WORK TO BE COMPLETED =>
Return all of the entries exactly, but do not include the pictures.

════════════════

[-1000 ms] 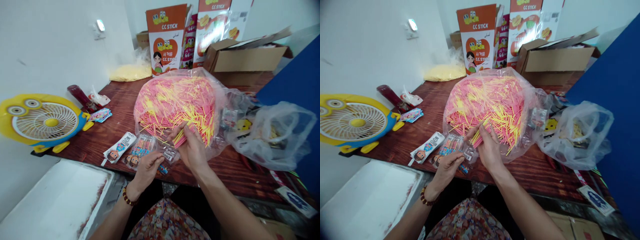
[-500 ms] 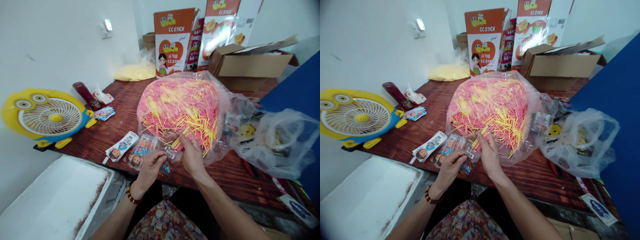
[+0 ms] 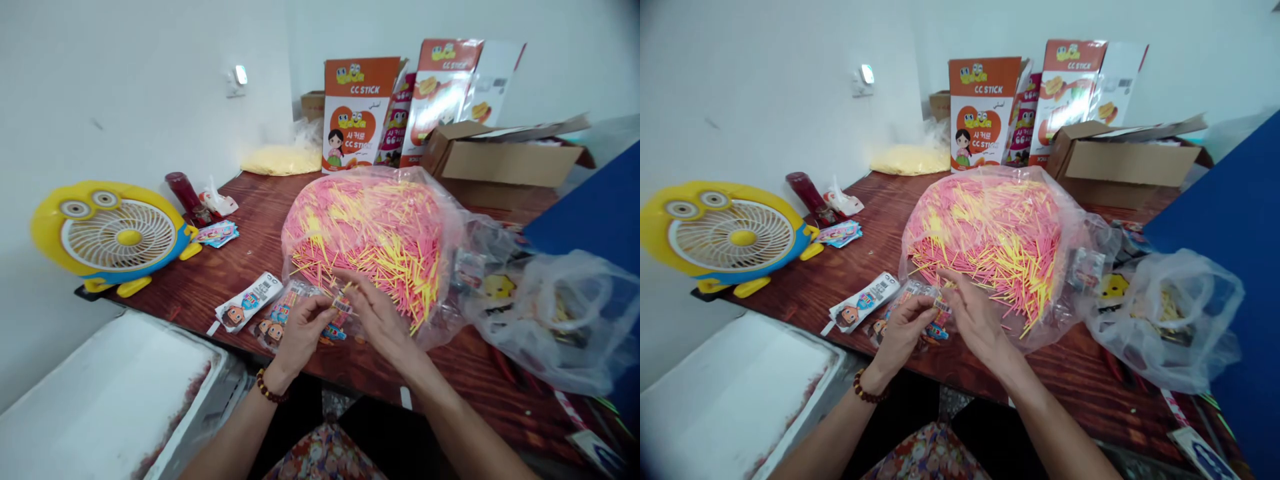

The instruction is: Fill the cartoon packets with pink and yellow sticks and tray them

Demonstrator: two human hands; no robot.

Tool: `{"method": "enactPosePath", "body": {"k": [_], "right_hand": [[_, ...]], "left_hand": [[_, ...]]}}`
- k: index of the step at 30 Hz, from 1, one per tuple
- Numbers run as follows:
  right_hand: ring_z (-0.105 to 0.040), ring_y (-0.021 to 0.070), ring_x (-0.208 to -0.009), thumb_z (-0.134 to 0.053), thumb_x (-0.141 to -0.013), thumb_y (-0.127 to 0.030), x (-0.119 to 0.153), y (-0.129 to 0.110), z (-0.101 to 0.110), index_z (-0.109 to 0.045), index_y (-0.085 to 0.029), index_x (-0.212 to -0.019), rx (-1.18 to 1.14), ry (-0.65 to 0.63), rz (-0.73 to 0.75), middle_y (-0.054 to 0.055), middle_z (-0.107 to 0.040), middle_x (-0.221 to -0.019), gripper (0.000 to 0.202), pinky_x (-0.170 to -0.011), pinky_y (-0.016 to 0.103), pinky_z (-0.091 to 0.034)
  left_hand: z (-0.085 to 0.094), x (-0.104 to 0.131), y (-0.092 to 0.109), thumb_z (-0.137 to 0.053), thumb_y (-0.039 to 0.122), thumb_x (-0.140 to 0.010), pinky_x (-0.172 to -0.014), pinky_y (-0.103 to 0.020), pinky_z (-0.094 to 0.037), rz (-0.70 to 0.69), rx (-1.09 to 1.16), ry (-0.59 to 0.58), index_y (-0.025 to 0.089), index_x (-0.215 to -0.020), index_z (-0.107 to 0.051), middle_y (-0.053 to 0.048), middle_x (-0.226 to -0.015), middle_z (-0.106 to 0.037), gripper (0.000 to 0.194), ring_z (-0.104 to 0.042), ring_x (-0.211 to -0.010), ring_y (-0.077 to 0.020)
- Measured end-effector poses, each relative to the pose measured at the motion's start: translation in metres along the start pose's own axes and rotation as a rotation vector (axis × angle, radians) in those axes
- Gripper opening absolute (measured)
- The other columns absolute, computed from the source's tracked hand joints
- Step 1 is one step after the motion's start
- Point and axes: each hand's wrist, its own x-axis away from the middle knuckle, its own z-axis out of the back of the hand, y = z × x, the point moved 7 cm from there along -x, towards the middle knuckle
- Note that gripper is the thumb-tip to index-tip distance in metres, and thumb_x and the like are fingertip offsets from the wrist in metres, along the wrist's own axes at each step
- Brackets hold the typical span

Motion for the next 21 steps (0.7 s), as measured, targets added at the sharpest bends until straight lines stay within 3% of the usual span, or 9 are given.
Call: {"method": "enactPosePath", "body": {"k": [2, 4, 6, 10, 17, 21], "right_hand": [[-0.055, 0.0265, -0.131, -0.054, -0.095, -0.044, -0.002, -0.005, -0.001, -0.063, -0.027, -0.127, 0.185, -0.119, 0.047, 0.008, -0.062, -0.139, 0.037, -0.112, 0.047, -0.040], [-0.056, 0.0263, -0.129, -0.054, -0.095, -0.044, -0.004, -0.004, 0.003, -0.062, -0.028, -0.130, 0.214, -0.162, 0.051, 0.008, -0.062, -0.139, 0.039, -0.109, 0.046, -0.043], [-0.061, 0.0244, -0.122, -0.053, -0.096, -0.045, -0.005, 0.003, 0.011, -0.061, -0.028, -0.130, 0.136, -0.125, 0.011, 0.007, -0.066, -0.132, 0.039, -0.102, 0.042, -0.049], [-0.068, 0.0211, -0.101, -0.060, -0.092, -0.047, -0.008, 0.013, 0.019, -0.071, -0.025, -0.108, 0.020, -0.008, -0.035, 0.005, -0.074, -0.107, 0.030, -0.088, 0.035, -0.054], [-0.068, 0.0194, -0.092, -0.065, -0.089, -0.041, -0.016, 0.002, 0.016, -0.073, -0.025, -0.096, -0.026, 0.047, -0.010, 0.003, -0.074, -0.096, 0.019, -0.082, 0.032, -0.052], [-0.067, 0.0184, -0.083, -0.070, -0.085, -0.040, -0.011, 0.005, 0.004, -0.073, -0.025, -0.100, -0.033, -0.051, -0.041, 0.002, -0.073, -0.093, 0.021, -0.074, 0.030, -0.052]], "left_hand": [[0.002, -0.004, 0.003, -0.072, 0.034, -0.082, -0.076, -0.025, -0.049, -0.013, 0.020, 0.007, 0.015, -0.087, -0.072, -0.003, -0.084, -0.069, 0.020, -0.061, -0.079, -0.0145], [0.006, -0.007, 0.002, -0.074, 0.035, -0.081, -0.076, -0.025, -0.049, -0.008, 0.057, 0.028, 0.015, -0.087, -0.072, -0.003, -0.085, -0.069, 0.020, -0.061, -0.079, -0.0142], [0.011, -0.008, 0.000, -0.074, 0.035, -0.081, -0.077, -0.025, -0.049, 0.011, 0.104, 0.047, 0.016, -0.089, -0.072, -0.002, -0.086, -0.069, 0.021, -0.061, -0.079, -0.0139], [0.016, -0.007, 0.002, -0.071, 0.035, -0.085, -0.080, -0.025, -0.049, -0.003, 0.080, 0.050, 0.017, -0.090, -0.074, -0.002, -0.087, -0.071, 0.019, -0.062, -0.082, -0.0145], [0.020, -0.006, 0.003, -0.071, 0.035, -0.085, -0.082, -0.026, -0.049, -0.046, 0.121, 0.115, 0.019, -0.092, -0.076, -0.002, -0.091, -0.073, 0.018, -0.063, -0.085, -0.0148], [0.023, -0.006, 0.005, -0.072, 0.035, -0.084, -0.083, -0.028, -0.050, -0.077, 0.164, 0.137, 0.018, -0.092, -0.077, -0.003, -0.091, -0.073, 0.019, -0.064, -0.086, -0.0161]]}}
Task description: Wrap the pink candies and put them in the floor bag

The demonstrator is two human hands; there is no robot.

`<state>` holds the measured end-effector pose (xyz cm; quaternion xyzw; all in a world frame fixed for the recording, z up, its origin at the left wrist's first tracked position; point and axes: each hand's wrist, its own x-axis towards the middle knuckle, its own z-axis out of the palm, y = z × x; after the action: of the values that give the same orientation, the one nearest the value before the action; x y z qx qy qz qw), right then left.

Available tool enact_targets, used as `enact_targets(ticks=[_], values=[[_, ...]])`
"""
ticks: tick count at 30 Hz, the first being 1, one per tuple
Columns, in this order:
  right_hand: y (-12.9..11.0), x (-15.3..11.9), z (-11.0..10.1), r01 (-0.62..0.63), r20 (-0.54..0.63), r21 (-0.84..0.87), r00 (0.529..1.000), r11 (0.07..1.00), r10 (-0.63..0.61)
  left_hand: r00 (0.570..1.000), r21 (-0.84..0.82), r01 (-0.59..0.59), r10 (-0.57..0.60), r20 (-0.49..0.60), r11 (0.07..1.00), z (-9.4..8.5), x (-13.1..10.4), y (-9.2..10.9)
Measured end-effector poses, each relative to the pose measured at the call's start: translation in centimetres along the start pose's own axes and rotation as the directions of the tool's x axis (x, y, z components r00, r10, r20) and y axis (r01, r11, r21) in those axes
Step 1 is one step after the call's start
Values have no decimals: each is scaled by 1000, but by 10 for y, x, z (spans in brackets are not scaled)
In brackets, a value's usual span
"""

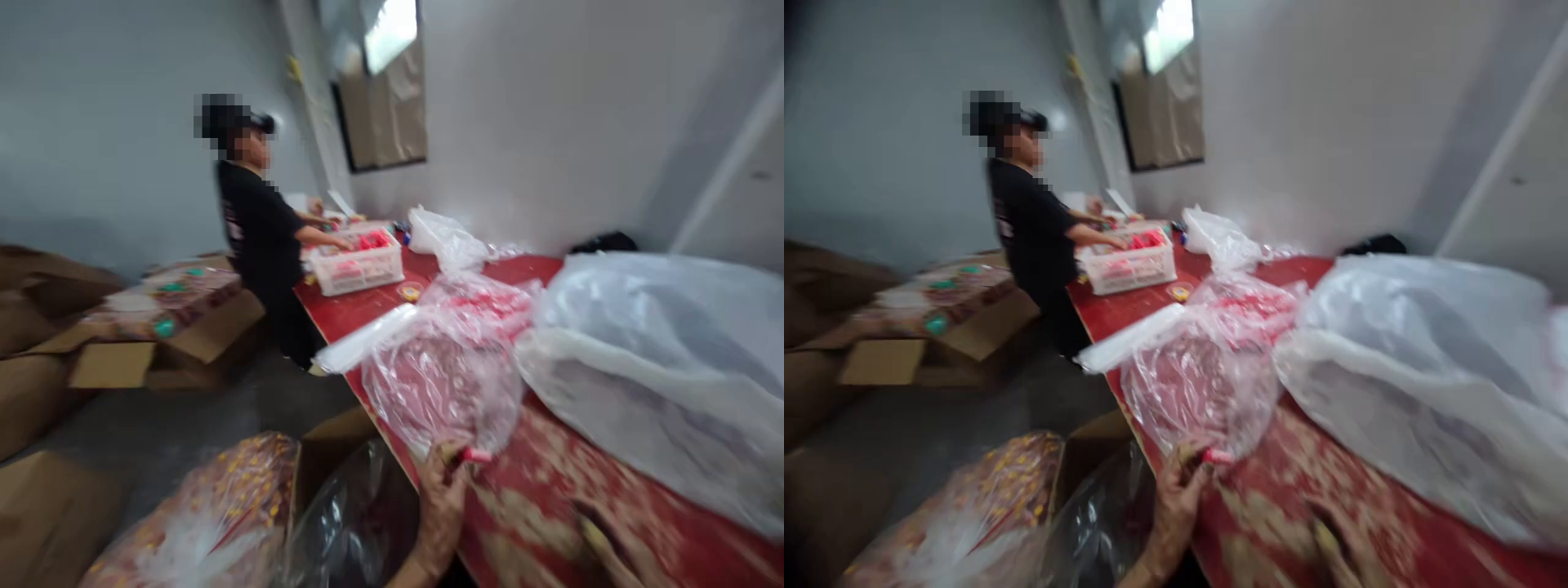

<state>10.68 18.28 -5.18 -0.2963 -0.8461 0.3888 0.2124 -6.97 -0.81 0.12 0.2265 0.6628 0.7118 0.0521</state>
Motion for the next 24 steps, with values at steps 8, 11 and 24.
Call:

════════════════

RESULT FOR THIS EXERCISE =>
[-1000 ms] 
[-500 ms] 
[+0 ms] 

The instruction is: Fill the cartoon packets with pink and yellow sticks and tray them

Demonstrator: two human hands; no robot.

Tool: `{"method": "enactPosePath", "body": {"k": [_], "right_hand": [[_, ...]], "left_hand": [[_, ...]]}}`
- k: index of the step at 30 Hz, from 1, one per tuple
- Numbers run as follows:
  right_hand: ring_z (-0.105 to 0.040), ring_y (-0.021 to 0.070), ring_x (-0.208 to -0.009), thumb_z (-0.134 to 0.053), thumb_x (-0.141 to -0.013), thumb_y (-0.127 to 0.030), x (-0.119 to 0.153), y (-0.129 to 0.110), z (-0.101 to 0.110), index_z (-0.109 to 0.045), index_y (-0.085 to 0.029), index_x (-0.212 to -0.019), rx (-1.18 to 1.14), ry (-0.65 to 0.63), rz (-0.73 to 0.75), middle_y (-0.054 to 0.055), middle_z (-0.107 to 0.040), middle_x (-0.221 to -0.019), gripper (0.000 to 0.202), pinky_x (-0.170 to -0.011), pinky_y (-0.016 to 0.103), pinky_z (-0.091 to 0.034)
  left_hand: z (-0.085 to 0.094), x (-0.104 to 0.131), y (-0.092 to 0.109), thumb_z (-0.137 to 0.053), thumb_y (-0.039 to 0.122), thumb_x (-0.140 to 0.010), pinky_x (-0.172 to -0.014), pinky_y (-0.103 to 0.020), pinky_z (-0.094 to 0.037), rz (-0.70 to 0.69), rx (-1.09 to 1.16), ry (-0.59 to 0.58), index_y (-0.025 to 0.089), index_x (-0.215 to -0.020), index_z (-0.107 to 0.051), middle_y (-0.053 to 0.048), middle_x (-0.226 to -0.015), middle_z (-0.106 to 0.037), gripper (0.000 to 0.194), ring_z (-0.104 to 0.042), ring_x (-0.211 to -0.010), ring_y (-0.077 to 0.020)
- Measured end-effector poses, each relative to the pose measured at the motion's start: translation in metres along the start pose's own axes and rotation as a rotation vector (axis × angle, radians) in those axes
- Gripper opening absolute (measured)
- The other columns absolute, computed from the source's tracked hand joints
- Step 1 is one step after the motion's start
- Point and axes: each hand's wrist, its own x-axis away from the middle knuckle, its own z-axis out of the back of the hand, y = z × x, the point moved 7 cm from there along -x, towards the middle knuckle
- Note that gripper is the thumb-tip to index-tip distance in metres, and thumb_x and the like are fingertip offsets from the wrist in metres, along the wrist's own axes at each step
- Brackets hold the typical span

Motion for the next 21 steps (0.7 s), as measured, targets added at the sharpest bends until straight lines stay within 3% of the usual span, or 9 are given.
Call: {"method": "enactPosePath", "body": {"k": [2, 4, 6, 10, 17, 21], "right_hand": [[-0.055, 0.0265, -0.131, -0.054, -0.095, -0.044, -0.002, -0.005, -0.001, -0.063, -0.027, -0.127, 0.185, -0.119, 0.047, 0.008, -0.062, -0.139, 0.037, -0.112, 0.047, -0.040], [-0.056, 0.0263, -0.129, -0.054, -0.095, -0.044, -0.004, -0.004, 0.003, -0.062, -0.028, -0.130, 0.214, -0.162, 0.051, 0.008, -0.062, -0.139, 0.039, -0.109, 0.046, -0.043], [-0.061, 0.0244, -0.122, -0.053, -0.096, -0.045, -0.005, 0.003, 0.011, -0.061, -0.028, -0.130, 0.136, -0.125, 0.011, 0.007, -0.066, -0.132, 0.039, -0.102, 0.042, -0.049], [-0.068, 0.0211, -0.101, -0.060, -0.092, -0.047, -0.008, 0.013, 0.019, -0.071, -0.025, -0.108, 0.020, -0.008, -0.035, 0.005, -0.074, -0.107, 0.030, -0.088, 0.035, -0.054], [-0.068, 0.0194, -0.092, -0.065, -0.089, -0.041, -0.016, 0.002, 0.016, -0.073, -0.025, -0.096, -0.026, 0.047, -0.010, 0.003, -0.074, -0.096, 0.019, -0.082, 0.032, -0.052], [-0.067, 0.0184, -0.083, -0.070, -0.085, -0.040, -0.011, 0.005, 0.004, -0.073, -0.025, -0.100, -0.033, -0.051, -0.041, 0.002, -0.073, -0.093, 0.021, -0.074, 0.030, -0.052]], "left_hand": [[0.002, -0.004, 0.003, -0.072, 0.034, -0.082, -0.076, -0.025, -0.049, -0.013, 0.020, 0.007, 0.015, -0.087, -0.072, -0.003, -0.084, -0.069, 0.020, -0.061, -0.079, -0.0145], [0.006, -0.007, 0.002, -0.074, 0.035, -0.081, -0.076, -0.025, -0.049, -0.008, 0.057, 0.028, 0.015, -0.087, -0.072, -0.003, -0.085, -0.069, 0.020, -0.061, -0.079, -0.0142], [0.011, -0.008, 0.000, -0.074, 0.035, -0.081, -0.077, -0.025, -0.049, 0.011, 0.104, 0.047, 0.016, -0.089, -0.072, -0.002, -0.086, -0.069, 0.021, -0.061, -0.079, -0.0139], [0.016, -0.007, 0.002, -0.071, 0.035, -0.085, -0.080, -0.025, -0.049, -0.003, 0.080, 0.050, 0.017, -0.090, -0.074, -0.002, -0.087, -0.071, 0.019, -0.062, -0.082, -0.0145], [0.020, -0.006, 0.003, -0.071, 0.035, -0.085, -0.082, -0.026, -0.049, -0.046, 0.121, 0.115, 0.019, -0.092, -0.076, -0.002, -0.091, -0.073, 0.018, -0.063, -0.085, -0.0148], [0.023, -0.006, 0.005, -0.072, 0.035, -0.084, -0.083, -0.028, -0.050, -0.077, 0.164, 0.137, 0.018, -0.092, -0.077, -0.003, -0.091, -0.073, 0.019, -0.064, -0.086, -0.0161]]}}
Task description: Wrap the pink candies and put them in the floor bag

The demonstrator is two human hands; there is no robot.

`<state>` holds the measured end-effector pose (xyz cm; quaternion xyzw; all in a world frame fixed for the recording, z up, its origin at the left wrist's first tracked position; point and axes: each hand's wrist, its own x-axis towards the middle knuckle, its own z-axis out of the palm, y = z × x; after the action: of the values that give the same orientation, the one nearest the value before the action; x y z qx qy qz qw), right then left.

Available tool enact_targets, used as `enact_targets(ticks=[_], values=[[_, ...]])`
"""
ticks: tick count at 30 Hz, the first being 1, one per tuple
Columns, in this order:
  right_hand: y (-12.9..11.0), x (-15.3..11.9), z (-11.0..10.1), r01 (-0.62..0.63), r20 (-0.54..0.63), r21 (-0.84..0.87), r00 (0.529..1.000), r11 (0.07..1.00), r10 (-0.63..0.61)
  left_hand: r00 (0.570..1.000), r21 (-0.84..0.82), r01 (-0.59..0.59), r10 (-0.57..0.60), r20 (-0.49..0.60), r11 (0.07..1.00), z (-9.4..8.5), x (-13.1..10.4), y (-9.2..10.9)
Measured end-effector poses, each relative to the pose measured at the call's start: translation in centimetres along the start pose's own axes and rotation as the directions of the tool's x axis (x, y, z components r00, r10, r20) and y axis (r01, r11, r21) in those axes
Step 1 is one step after the call's start
Values have no decimals: each is scaled by 1000, but by 10 for y, x, z (spans in brackets are not scaled)
In brackets, a value's usual span
"""


<state>10.68 18.28 -5.18 -0.2963 -0.8461 0.3888 0.2124 -6.97 -0.81 0.12 0.2265 0.6628 0.7118 0.0521</state>
Motion for the next 24 steps, with values at steps 8, 11 and 24.
Call:

The answer contains nothing further.